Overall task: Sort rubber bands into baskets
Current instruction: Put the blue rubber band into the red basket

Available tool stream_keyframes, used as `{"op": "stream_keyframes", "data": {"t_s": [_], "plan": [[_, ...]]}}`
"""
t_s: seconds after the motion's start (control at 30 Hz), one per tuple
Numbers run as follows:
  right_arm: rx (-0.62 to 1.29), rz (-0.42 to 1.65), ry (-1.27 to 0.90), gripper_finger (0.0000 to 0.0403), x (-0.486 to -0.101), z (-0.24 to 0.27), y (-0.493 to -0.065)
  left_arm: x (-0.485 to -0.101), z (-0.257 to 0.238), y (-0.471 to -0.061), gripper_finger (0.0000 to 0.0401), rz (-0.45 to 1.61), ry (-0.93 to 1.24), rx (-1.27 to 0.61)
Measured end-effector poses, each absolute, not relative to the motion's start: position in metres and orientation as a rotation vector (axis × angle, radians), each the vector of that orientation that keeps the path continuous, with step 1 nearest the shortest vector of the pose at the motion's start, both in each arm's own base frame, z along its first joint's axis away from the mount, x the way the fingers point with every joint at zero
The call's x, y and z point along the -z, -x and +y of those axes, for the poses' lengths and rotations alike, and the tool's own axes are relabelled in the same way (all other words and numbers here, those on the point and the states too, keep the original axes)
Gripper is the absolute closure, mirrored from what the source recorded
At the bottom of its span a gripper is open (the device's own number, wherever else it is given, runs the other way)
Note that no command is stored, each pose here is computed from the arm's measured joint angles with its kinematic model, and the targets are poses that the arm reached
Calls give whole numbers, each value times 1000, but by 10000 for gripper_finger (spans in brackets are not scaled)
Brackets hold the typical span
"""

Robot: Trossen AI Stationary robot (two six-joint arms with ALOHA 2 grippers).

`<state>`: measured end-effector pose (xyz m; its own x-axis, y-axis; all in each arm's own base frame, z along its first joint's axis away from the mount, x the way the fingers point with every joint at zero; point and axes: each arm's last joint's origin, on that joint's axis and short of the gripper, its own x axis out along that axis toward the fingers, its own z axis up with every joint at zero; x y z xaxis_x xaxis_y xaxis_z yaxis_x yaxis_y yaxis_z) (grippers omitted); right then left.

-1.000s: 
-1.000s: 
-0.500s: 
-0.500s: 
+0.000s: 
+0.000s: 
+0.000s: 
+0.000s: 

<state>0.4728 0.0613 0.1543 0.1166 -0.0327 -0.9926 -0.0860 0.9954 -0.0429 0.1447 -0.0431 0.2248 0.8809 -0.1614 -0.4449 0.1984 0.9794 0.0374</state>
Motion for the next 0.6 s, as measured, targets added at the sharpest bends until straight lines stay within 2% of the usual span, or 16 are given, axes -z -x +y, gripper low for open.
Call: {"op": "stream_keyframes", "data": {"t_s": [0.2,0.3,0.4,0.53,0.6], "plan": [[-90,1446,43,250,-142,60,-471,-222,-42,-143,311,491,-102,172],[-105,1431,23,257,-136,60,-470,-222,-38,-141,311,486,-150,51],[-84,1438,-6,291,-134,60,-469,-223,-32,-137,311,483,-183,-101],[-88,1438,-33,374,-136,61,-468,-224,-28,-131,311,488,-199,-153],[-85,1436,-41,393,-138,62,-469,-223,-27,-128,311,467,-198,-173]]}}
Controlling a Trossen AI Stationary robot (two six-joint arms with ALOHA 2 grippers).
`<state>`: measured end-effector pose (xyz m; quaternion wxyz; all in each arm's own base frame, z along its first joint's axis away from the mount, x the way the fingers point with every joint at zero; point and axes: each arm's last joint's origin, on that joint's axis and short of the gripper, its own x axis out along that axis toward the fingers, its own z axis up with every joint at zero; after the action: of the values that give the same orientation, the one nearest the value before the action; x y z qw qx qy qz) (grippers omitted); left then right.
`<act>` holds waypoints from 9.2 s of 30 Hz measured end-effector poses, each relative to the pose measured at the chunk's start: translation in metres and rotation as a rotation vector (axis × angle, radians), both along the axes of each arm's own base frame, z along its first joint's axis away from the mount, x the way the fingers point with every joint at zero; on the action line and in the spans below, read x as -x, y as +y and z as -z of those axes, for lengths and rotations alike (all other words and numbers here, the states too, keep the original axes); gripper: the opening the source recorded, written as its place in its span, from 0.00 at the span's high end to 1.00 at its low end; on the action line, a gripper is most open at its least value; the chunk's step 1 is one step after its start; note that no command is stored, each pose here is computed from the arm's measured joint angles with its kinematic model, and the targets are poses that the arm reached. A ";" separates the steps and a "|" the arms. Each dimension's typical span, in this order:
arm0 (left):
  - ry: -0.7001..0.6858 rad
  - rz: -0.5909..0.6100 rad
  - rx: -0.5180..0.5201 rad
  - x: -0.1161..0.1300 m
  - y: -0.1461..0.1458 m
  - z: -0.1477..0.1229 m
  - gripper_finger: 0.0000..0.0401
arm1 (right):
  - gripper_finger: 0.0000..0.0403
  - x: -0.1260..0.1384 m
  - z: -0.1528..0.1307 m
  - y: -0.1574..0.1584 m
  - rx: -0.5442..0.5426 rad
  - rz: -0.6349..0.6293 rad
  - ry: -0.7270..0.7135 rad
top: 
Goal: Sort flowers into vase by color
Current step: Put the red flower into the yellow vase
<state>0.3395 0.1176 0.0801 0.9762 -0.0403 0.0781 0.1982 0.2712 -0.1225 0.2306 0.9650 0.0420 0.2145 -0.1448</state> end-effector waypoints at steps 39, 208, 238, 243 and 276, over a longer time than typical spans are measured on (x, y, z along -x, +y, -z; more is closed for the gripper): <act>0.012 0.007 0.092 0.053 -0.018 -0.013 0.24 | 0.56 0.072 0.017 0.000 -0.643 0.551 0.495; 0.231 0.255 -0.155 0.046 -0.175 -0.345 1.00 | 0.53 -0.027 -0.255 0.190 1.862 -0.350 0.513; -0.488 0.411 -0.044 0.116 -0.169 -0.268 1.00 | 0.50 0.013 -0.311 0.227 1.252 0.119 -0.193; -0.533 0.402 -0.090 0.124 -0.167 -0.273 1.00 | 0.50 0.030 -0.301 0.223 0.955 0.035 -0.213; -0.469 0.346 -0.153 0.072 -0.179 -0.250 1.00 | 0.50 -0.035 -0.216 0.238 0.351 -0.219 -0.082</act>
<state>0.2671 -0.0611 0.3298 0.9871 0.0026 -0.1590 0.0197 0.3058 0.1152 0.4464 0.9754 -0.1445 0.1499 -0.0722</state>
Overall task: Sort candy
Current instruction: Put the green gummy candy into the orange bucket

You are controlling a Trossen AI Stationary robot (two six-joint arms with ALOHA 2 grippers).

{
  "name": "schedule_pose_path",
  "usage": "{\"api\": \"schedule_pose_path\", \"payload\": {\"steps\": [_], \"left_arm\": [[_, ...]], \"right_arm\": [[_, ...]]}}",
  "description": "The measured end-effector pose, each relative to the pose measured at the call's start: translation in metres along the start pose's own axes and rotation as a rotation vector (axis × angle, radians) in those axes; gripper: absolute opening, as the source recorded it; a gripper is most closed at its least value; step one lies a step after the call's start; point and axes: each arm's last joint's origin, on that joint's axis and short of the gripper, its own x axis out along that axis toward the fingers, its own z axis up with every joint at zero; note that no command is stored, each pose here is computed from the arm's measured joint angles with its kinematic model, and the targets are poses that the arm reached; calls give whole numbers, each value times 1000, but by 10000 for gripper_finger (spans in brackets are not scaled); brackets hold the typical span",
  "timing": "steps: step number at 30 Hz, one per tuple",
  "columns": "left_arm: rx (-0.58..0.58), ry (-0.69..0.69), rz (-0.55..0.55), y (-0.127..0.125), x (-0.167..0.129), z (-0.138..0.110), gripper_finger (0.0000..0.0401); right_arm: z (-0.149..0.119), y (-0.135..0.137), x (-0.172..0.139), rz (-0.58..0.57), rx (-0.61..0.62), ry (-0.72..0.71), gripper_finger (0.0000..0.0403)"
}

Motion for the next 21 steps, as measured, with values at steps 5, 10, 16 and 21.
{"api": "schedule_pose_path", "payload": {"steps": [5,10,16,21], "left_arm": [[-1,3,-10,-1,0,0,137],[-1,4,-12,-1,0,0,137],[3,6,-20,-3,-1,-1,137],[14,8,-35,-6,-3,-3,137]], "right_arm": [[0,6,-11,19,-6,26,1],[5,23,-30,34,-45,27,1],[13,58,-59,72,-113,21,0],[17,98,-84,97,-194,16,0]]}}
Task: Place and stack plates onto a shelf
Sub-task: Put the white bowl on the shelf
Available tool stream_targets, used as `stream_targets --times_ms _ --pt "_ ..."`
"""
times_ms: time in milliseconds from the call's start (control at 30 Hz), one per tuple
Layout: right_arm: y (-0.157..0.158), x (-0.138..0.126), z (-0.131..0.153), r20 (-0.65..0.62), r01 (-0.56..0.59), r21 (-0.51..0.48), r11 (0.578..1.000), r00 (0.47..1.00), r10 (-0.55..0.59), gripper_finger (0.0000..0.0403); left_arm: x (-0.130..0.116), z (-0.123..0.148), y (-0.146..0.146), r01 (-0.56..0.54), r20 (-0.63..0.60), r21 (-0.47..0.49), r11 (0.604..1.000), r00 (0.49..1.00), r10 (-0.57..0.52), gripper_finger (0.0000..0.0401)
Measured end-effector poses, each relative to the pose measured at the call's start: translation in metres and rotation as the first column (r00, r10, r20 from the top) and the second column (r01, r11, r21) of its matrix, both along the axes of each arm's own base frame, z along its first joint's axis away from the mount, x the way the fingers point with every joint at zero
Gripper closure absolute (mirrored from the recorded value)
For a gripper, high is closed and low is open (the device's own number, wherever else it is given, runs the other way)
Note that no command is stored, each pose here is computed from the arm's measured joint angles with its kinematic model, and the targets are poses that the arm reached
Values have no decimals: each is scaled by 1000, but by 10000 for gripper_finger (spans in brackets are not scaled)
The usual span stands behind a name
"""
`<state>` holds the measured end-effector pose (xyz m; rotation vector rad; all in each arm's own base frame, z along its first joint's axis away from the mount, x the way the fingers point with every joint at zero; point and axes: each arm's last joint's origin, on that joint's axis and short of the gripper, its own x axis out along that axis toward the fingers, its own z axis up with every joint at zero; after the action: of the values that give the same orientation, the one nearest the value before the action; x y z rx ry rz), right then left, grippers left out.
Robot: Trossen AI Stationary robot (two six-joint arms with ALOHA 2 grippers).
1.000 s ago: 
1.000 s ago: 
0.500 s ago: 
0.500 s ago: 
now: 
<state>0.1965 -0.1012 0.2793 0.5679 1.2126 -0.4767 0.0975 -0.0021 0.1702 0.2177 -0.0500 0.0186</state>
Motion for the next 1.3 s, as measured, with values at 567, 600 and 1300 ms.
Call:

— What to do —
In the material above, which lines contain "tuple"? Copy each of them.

— Answer area —
t_s: seconds after the motion's start (control at 30 Hz), one per tuple
  "timing": "steps: step number at 30 Hz, one per tuple",
times_ms: time in milliseconds from the call's start (control at 30 Hz), one per tuple

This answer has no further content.